* PROBLEM DESCRIPTION *
The data below contains pictures, which are to be skipped; the lines starting at the line with "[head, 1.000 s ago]" and ending at the line with "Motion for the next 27" are to be output exactly, both ends included.
================
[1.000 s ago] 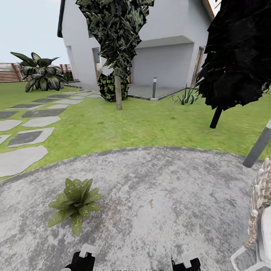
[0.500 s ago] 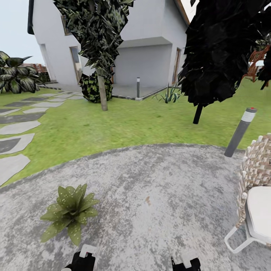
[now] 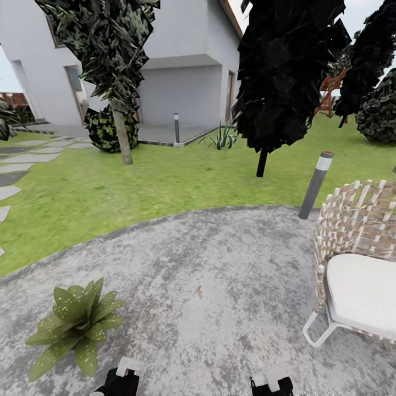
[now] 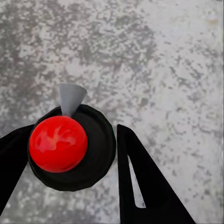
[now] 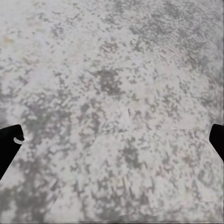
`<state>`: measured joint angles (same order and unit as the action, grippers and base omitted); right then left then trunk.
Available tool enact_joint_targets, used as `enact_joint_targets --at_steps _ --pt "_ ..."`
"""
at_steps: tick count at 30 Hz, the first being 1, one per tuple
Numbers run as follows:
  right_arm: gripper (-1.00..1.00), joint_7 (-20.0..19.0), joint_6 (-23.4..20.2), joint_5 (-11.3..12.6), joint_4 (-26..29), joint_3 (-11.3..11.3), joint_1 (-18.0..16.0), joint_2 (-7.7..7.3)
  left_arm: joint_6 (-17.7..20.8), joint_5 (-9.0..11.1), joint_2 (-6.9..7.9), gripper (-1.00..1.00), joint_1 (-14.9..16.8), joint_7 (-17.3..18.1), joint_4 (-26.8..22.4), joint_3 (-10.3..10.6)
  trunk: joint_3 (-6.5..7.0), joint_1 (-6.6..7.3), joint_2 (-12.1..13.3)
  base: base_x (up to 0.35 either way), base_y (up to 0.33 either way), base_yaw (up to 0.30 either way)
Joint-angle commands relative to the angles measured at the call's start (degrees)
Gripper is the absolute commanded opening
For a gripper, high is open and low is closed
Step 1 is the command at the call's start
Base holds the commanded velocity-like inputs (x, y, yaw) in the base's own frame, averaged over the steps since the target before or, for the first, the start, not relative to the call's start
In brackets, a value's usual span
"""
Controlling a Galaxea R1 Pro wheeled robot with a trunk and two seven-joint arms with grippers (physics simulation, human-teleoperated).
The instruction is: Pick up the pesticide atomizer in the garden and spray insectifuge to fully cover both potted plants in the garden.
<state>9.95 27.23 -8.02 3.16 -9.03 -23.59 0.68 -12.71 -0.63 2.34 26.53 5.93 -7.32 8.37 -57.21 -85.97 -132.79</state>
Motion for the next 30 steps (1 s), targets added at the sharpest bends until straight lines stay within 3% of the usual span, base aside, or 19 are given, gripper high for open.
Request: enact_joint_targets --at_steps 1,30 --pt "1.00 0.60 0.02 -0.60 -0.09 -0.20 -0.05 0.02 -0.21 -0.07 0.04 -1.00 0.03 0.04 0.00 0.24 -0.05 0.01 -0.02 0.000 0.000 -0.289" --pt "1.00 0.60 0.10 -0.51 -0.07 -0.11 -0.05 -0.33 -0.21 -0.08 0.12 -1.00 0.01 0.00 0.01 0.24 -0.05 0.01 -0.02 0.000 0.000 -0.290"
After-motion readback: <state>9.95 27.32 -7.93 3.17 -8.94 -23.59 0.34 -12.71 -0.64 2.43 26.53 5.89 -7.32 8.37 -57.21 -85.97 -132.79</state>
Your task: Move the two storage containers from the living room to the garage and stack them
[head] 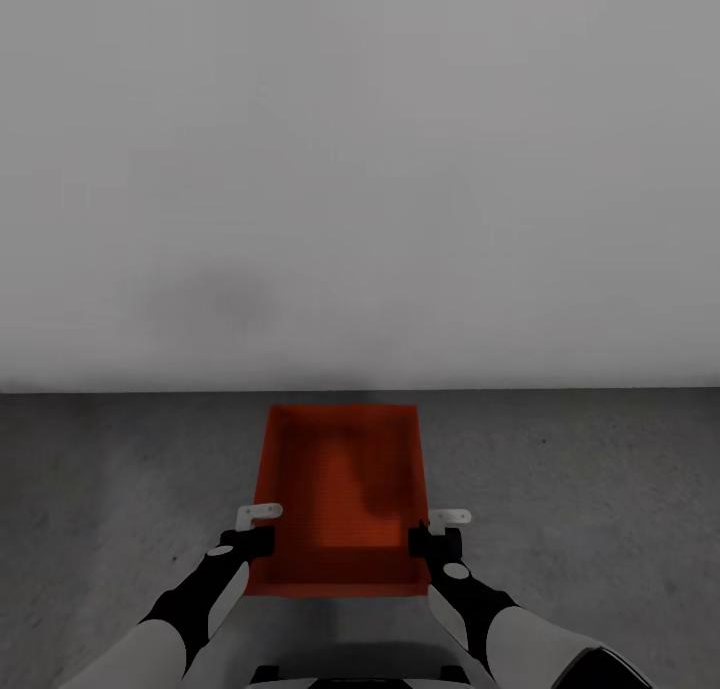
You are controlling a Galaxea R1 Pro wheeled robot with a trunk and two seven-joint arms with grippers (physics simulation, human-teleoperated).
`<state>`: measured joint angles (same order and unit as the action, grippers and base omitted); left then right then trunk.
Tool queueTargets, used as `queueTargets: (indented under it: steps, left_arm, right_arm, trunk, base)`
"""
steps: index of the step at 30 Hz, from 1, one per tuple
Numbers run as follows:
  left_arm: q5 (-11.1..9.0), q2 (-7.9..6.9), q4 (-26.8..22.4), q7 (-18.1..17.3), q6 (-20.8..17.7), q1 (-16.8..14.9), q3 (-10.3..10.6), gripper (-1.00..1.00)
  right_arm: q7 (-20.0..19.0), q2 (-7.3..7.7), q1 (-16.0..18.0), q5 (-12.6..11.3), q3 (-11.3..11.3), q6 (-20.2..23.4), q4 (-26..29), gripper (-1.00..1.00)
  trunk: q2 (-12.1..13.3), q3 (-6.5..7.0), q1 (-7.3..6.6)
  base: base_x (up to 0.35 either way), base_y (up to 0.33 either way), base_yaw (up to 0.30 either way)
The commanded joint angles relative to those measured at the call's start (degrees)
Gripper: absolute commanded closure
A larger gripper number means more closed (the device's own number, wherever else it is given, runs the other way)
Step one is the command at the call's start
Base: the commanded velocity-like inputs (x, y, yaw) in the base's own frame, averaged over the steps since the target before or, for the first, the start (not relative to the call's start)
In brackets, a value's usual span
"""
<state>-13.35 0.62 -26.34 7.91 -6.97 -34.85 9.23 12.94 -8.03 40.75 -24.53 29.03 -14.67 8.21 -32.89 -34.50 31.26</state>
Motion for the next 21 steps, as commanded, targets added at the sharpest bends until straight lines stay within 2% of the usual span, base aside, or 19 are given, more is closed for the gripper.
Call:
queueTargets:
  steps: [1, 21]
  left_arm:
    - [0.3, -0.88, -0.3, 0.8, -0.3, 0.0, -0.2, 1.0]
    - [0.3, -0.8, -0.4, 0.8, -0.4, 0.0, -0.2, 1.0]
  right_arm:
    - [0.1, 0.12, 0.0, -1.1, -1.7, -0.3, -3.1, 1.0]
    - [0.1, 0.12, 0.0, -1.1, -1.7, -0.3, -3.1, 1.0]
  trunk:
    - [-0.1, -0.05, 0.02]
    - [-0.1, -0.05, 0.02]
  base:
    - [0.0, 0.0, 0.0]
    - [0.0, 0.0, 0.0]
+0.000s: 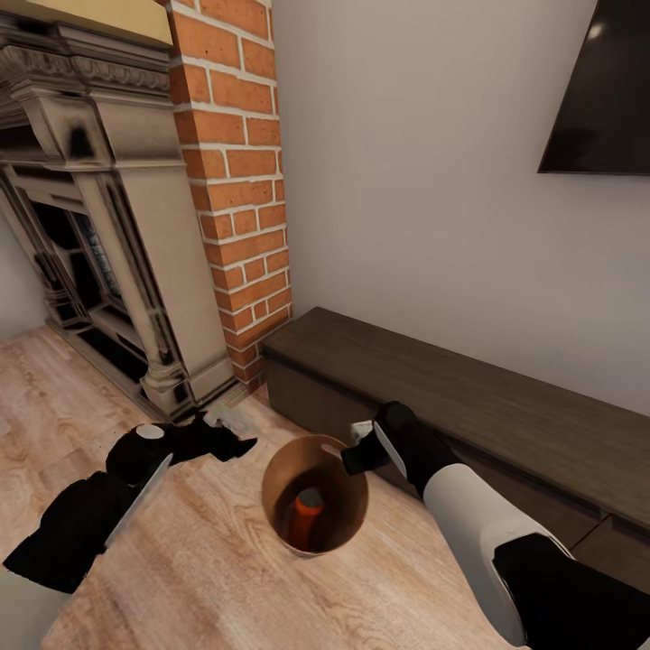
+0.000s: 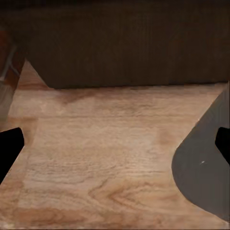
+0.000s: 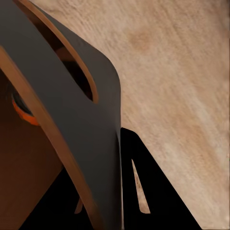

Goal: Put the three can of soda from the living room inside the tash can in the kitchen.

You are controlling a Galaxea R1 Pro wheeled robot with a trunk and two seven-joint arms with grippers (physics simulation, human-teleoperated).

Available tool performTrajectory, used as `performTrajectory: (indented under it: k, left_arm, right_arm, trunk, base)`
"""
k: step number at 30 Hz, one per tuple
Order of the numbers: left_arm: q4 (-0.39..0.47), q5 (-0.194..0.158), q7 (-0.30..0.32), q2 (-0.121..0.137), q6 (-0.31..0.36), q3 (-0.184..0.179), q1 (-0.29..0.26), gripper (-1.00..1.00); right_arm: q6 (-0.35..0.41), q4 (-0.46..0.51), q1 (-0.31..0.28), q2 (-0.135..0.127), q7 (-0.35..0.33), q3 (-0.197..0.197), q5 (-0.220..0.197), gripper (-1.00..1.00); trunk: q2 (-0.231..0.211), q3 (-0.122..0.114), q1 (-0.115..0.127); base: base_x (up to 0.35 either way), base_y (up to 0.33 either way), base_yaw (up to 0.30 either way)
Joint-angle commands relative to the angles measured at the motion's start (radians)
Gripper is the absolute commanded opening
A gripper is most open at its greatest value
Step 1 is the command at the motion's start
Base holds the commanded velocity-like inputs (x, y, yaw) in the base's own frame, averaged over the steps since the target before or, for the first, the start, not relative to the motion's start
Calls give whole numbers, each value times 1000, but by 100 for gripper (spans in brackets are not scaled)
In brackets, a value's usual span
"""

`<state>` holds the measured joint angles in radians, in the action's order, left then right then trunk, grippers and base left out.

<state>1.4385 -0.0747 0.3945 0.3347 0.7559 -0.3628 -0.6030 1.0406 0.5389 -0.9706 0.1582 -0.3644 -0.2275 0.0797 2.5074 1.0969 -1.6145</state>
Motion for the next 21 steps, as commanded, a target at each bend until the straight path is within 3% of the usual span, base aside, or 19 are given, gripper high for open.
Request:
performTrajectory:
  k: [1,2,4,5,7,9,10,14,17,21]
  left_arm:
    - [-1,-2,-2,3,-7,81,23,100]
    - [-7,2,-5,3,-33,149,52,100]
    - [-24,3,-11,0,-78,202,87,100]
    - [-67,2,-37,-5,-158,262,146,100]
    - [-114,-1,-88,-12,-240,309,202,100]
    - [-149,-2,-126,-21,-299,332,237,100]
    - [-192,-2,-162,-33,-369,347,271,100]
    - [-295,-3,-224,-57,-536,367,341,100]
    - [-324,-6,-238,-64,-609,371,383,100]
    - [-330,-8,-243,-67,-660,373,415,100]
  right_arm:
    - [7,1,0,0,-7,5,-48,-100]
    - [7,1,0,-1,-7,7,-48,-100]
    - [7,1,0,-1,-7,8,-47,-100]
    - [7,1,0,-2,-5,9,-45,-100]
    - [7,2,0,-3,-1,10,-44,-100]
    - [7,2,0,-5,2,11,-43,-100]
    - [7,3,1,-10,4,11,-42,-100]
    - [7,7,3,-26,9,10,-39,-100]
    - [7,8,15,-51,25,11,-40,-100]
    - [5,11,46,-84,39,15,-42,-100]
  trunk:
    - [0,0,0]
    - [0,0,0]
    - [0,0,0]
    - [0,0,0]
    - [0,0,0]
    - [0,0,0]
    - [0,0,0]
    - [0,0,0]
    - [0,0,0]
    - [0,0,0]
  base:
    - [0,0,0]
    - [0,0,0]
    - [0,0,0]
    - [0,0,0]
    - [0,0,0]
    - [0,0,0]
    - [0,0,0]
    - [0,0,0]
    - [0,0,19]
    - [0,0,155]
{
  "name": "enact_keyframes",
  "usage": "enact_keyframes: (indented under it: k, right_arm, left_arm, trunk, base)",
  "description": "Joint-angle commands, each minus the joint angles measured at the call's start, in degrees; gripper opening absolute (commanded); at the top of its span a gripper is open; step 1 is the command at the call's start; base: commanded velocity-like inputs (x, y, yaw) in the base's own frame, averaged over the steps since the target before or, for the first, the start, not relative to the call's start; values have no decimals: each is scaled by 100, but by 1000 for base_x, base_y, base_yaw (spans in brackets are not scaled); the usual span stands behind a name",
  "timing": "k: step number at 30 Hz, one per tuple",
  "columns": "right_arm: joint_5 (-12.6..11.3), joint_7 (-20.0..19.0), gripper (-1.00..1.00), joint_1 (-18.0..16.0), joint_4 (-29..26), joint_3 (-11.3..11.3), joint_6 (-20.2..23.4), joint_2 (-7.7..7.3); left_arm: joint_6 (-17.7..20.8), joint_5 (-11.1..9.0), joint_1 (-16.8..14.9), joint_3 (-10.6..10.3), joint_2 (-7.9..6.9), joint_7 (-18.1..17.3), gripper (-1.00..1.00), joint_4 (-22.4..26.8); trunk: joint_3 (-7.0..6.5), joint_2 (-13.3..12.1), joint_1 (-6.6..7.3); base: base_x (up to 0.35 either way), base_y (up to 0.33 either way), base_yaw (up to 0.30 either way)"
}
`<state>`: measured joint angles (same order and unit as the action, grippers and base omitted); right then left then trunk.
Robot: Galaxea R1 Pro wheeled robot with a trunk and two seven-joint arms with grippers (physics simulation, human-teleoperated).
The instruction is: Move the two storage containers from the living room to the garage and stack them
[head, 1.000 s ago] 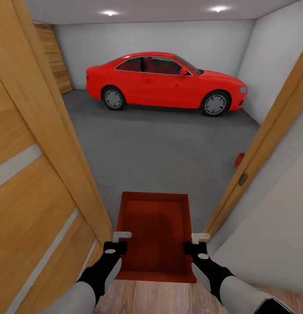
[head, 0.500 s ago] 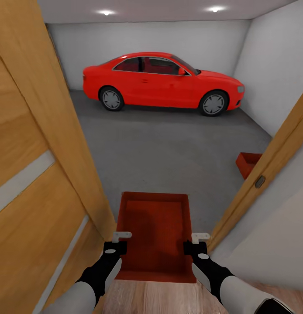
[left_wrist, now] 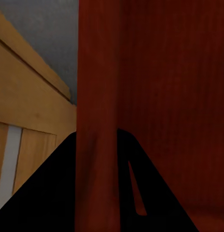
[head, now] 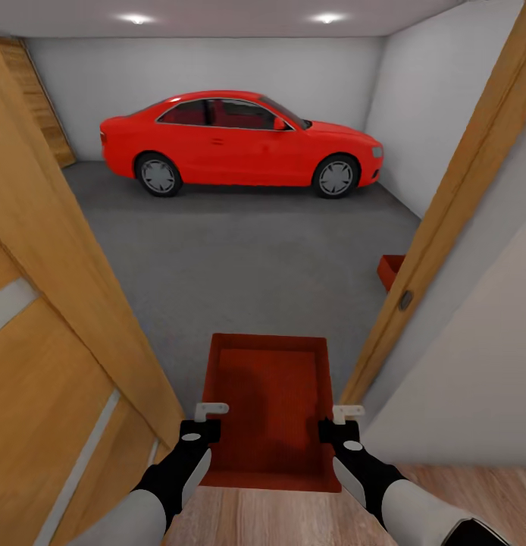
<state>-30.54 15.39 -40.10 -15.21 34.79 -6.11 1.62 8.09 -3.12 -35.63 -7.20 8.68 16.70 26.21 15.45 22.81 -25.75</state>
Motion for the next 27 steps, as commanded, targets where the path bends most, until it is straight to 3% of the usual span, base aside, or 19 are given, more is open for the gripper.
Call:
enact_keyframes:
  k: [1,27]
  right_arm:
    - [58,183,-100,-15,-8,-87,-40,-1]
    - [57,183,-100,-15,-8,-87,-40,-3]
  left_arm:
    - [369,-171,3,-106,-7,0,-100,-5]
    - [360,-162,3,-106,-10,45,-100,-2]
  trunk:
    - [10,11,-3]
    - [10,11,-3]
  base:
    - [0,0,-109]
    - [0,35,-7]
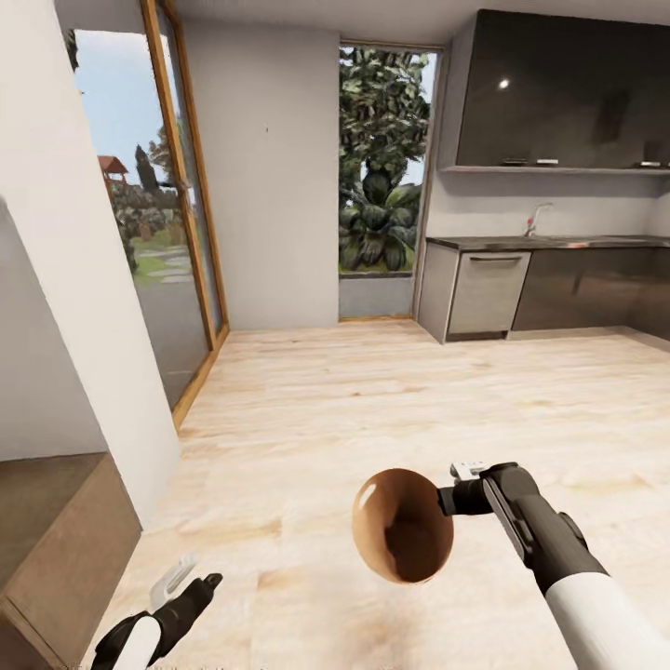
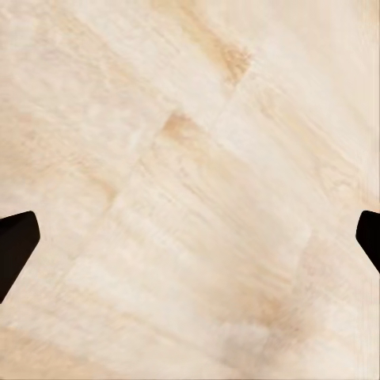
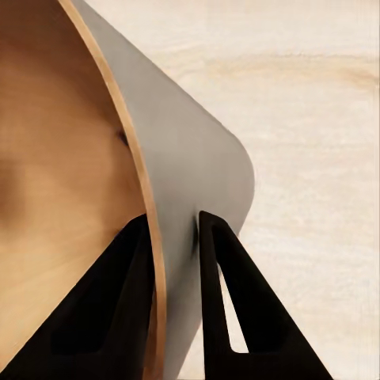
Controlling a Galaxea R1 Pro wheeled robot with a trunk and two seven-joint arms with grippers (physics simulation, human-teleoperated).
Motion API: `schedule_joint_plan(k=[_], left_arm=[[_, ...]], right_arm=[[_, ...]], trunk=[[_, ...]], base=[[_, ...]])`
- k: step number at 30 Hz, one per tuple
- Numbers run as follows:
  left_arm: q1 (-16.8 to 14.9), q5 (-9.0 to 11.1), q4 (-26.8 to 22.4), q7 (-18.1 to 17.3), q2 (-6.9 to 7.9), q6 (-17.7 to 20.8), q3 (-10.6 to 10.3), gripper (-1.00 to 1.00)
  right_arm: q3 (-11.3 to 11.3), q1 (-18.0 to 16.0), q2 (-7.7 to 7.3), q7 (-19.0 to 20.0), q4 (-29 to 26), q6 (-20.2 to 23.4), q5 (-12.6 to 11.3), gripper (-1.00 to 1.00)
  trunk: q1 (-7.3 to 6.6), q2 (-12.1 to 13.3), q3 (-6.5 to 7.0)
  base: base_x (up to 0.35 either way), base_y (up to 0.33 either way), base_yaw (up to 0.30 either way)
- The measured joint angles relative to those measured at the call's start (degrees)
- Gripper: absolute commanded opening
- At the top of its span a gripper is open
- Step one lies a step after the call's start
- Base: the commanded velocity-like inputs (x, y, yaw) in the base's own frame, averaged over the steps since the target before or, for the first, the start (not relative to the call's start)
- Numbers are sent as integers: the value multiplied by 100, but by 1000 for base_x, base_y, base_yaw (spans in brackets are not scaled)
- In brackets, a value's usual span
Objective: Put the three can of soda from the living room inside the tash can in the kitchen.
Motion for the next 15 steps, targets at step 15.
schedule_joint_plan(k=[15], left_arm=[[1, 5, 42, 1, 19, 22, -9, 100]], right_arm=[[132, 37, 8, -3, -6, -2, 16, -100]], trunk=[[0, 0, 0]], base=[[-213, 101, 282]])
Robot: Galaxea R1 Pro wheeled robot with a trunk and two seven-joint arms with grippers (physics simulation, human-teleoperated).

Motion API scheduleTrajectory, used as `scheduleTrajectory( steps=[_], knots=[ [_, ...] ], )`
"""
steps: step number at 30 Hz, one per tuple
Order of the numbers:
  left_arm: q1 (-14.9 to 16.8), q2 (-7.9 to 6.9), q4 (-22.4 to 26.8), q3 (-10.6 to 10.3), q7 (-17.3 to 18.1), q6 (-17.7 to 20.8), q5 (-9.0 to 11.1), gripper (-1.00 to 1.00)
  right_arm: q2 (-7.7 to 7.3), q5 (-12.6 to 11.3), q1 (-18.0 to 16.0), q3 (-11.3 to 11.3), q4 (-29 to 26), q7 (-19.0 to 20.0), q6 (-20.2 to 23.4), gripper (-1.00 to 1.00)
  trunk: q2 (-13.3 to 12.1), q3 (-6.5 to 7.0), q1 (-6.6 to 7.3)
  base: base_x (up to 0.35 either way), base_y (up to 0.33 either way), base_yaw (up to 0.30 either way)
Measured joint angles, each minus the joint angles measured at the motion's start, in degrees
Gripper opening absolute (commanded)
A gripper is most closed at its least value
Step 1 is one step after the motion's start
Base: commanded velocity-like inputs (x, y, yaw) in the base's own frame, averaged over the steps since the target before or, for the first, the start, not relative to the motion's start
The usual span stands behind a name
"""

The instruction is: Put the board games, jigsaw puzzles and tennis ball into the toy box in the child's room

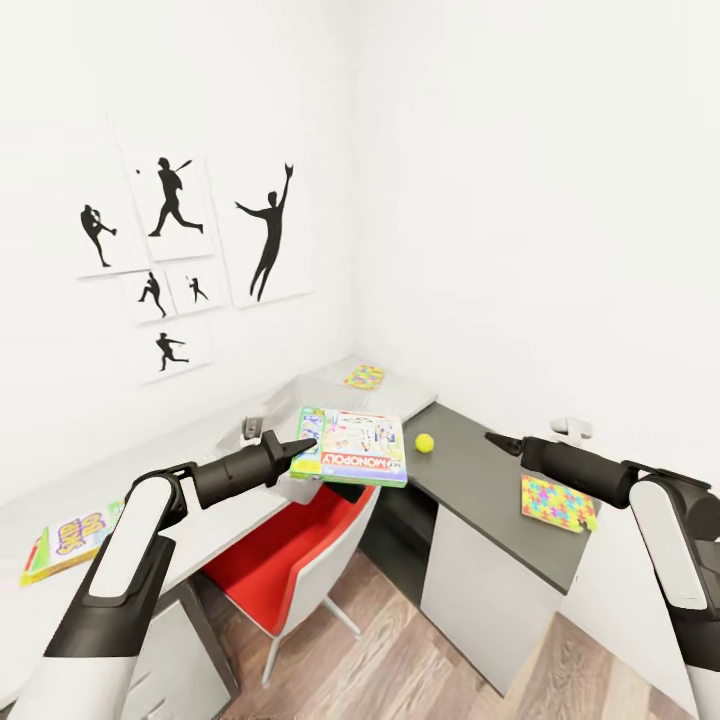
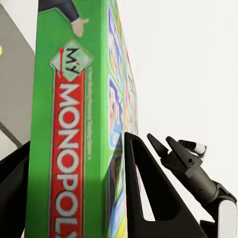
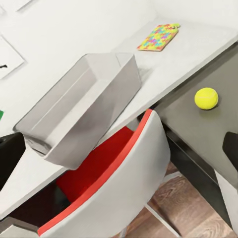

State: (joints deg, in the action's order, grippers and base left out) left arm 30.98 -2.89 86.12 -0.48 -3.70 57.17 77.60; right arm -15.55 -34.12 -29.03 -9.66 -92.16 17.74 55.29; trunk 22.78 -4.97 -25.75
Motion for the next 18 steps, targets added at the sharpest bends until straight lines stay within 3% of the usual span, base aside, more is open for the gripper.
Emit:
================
* YOUR SOLUTION *
[head, 1.000 s ago] 
[head, 0.500 s ago] 
[left_wrist, now] 
[head, now] 
<state>-30.54 15.39 -40.10 -15.21 34.79 -6.11 1.62 8.09 -3.12 -35.63 -7.20 8.68 16.70 26.21 15.45 22.81 -25.75</state>
Motion for the next 27 steps, as commanded, targets where the path bends most, until it is straight to 3% of the usual span, base aside, or 19 are given, more is open for the gripper.

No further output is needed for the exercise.